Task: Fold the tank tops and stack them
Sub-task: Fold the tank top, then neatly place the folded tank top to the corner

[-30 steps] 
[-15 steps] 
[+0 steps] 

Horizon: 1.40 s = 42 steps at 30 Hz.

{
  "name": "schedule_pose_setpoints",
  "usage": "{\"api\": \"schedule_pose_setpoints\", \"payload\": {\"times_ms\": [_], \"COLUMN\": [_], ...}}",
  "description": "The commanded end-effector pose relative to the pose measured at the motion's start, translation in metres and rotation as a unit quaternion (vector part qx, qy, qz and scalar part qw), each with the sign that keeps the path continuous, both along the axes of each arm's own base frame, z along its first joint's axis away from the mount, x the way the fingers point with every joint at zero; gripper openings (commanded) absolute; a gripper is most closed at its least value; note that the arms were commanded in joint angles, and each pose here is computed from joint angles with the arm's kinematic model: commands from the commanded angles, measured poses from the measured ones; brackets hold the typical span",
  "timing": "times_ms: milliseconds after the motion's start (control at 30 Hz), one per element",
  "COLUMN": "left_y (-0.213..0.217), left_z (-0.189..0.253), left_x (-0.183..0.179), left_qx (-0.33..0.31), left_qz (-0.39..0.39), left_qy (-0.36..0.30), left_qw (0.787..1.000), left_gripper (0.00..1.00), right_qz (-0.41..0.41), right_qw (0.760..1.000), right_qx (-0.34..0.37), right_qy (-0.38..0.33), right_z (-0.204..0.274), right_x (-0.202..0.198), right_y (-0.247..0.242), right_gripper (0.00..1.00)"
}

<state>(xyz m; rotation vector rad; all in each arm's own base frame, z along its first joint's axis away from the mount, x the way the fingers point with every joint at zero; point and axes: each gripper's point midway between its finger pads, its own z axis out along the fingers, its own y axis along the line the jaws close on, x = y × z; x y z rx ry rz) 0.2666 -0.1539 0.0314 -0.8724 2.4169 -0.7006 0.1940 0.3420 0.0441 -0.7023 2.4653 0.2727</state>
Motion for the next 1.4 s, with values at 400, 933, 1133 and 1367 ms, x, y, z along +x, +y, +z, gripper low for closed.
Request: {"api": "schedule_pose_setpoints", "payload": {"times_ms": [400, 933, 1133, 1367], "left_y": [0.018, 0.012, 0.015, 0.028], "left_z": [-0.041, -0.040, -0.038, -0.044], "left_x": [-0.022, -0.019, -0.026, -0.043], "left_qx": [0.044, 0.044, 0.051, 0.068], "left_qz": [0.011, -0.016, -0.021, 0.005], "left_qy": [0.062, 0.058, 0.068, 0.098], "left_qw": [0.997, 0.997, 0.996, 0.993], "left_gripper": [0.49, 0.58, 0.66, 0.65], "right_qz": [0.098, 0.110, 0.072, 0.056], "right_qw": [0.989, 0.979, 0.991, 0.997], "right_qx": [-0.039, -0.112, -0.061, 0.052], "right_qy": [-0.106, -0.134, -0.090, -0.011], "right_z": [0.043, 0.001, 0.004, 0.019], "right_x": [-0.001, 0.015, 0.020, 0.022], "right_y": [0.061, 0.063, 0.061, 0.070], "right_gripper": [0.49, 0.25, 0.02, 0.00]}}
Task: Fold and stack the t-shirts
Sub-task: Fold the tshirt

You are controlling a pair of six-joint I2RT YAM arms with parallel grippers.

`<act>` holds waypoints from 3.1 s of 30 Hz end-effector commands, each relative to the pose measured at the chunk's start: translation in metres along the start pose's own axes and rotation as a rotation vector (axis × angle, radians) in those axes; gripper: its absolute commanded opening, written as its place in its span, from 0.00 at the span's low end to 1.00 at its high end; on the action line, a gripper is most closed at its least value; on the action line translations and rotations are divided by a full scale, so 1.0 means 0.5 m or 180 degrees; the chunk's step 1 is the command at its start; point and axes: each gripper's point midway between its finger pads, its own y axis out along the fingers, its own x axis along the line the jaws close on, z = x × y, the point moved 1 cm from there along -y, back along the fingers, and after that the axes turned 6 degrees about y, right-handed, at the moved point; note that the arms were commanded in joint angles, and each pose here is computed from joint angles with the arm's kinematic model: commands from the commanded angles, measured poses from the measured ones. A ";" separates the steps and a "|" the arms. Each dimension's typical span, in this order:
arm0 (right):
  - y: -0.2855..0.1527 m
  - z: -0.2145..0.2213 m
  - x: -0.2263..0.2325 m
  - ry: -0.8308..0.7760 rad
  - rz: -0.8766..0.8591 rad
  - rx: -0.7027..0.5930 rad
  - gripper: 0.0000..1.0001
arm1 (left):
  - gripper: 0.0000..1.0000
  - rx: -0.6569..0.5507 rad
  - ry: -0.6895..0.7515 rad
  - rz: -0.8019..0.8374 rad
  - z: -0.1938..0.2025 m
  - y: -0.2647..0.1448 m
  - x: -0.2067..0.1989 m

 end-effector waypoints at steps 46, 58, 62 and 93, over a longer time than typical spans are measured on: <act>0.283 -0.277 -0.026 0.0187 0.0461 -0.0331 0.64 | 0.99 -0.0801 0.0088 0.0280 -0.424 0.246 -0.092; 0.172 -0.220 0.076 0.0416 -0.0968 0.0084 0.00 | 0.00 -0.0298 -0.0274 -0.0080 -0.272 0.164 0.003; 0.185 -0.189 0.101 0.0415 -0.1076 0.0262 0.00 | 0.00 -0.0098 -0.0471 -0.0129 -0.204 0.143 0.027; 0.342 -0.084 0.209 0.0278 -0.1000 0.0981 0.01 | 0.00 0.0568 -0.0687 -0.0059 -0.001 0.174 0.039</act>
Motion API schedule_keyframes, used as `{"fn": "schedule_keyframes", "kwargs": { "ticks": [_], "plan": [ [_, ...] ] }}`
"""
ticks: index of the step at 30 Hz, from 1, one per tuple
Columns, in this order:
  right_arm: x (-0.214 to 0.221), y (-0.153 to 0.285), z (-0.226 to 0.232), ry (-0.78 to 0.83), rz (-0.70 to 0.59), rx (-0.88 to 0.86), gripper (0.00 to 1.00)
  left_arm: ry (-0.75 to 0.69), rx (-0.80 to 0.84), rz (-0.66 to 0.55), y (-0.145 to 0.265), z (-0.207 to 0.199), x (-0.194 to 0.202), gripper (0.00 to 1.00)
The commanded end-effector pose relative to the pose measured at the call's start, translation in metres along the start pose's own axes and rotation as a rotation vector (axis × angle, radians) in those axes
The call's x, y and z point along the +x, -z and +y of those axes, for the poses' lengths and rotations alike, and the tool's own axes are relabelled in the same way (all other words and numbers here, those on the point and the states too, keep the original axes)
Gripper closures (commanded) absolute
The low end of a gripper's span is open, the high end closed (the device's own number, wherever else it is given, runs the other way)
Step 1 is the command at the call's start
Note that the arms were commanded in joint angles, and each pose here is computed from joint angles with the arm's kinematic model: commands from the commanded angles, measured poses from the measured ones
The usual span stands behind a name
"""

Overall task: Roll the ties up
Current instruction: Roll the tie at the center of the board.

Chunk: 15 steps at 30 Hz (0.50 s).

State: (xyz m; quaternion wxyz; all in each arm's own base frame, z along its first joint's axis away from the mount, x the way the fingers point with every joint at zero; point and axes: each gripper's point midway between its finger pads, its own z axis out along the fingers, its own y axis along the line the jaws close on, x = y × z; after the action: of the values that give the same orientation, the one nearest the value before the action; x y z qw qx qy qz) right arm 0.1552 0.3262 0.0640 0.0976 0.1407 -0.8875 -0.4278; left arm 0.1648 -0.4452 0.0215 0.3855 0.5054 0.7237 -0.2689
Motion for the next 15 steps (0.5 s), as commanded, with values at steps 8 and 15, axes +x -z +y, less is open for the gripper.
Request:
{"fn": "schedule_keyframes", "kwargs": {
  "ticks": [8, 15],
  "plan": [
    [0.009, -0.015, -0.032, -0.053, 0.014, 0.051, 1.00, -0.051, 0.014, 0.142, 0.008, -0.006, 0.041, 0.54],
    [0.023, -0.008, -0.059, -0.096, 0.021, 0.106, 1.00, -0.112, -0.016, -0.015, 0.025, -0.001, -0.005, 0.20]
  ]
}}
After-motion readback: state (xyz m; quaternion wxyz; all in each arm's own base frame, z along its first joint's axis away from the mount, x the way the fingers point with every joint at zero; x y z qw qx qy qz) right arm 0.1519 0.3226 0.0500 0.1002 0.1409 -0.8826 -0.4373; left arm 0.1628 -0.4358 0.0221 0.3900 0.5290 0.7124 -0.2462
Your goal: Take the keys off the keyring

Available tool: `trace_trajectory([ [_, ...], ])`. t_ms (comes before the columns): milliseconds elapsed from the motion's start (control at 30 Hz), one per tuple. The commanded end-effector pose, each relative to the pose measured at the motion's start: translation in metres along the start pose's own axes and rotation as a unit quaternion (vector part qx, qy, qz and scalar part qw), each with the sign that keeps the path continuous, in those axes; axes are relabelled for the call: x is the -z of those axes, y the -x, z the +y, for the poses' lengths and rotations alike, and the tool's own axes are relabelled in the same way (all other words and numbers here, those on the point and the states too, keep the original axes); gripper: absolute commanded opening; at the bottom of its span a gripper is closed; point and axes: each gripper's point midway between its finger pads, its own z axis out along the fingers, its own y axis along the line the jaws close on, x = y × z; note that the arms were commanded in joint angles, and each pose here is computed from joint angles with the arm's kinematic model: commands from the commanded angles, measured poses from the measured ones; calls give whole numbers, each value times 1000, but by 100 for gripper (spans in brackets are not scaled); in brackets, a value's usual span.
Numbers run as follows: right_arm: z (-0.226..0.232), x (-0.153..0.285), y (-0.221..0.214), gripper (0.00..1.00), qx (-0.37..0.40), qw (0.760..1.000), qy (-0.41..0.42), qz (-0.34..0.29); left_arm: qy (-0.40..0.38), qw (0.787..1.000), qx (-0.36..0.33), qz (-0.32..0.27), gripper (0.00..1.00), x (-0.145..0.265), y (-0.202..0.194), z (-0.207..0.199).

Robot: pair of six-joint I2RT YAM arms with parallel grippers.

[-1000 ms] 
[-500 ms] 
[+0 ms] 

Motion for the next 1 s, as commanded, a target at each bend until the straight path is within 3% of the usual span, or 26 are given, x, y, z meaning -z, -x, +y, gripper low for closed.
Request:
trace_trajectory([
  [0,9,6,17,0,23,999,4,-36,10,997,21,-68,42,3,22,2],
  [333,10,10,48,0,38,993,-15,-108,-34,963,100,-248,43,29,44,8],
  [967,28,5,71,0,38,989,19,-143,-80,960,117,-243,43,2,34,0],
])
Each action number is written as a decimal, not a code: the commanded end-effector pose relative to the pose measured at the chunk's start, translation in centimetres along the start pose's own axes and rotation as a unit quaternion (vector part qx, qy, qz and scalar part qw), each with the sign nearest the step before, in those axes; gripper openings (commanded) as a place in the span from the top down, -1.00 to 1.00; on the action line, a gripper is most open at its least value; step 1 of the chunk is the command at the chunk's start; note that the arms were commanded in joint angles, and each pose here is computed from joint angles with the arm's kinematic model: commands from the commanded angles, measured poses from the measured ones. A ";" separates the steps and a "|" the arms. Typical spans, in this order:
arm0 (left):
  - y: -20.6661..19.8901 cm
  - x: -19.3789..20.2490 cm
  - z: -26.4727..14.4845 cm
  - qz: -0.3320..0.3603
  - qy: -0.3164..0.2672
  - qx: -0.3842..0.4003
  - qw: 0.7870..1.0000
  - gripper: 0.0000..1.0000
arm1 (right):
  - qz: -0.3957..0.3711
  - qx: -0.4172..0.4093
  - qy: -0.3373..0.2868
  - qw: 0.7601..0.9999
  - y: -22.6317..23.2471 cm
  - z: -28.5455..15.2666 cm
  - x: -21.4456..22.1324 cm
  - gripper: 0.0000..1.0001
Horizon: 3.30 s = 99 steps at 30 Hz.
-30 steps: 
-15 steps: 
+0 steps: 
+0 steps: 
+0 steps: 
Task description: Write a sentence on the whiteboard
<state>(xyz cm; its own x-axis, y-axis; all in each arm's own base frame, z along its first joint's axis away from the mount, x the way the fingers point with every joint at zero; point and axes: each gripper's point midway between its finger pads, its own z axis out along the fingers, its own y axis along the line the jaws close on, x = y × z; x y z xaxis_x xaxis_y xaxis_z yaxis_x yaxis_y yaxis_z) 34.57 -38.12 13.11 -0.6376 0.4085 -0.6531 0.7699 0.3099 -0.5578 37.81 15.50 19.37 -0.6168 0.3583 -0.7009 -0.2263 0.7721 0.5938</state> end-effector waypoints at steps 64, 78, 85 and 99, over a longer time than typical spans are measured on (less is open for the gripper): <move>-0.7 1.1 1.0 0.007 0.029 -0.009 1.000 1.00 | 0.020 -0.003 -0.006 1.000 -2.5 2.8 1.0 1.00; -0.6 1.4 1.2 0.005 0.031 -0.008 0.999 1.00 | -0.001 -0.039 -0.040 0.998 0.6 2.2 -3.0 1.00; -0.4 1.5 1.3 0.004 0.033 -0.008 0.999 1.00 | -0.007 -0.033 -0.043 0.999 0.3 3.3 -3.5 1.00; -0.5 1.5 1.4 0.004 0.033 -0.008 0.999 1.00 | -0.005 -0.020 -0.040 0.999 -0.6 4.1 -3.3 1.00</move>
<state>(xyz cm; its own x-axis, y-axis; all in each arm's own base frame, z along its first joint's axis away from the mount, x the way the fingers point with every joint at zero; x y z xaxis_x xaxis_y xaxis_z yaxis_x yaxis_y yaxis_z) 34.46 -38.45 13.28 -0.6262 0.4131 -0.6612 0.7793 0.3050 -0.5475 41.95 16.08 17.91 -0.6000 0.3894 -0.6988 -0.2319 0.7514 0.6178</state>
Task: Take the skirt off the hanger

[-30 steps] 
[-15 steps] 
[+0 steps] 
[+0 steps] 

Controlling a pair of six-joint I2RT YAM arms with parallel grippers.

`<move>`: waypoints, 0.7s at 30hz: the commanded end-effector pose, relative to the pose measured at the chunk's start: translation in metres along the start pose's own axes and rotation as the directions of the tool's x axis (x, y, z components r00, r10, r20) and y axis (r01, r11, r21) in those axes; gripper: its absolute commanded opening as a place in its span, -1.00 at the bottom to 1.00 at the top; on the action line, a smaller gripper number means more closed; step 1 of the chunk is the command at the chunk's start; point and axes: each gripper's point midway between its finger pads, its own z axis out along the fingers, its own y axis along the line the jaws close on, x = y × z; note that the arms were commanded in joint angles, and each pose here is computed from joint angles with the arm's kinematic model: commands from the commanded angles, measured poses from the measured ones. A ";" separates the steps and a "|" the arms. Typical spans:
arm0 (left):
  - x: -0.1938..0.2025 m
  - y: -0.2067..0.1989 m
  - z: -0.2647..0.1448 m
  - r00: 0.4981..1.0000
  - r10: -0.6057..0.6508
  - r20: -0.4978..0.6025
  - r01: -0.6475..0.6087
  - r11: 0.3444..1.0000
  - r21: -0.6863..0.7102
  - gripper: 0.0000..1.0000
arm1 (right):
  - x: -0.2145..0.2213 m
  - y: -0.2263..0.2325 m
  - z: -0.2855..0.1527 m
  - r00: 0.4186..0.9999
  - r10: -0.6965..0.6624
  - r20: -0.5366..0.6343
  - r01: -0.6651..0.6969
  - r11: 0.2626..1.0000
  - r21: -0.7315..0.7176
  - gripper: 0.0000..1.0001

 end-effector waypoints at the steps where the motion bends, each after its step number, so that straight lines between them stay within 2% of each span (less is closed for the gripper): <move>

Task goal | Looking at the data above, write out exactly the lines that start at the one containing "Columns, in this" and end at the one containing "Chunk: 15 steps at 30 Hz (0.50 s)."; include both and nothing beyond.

Solution to this task |
Columns, in this order:
  right_arm: x (-0.214 to 0.221), y (-0.153 to 0.285), z (-0.226 to 0.232), ry (-0.78 to 0.83), rz (-0.70 to 0.59), rx (-0.88 to 0.86), gripper (0.00 to 1.00)
  left_arm: ry (-0.75 to 0.69), rx (-0.80 to 0.84), rz (-0.66 to 0.55), y (-0.145 to 0.265), z (-0.207 to 0.199), x (-0.194 to 0.202), gripper (0.00 to 1.00)
The commanded end-effector pose relative to the pose measured at the call's start, translation in metres along the start pose's own axes and rotation as a rotation vector (axis × angle, radians) in those axes
The call's x, y and z point along the +x, -z and +y of those axes, for the poses' lengths and rotations alike, and the tool's own axes are relabelled in the same way (all other words and numbers here, those on the point and the states too, keep the original axes)
Gripper closures (commanded) absolute
The low end of a gripper's span is open, the high end closed (the device's own number, wherever else it is given, runs the other way)
Step 1 is the command at the call's start
Note that the arms were commanded in joint angles, and each pose here is computed from joint angles with the arm's kinematic model: commands from the commanded angles, measured poses from the measured ones
The usual span stands behind a name
"""

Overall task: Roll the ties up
Current instruction: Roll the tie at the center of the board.

Chunk: 15 steps at 30 Hz (0.50 s).

This exercise has been completed.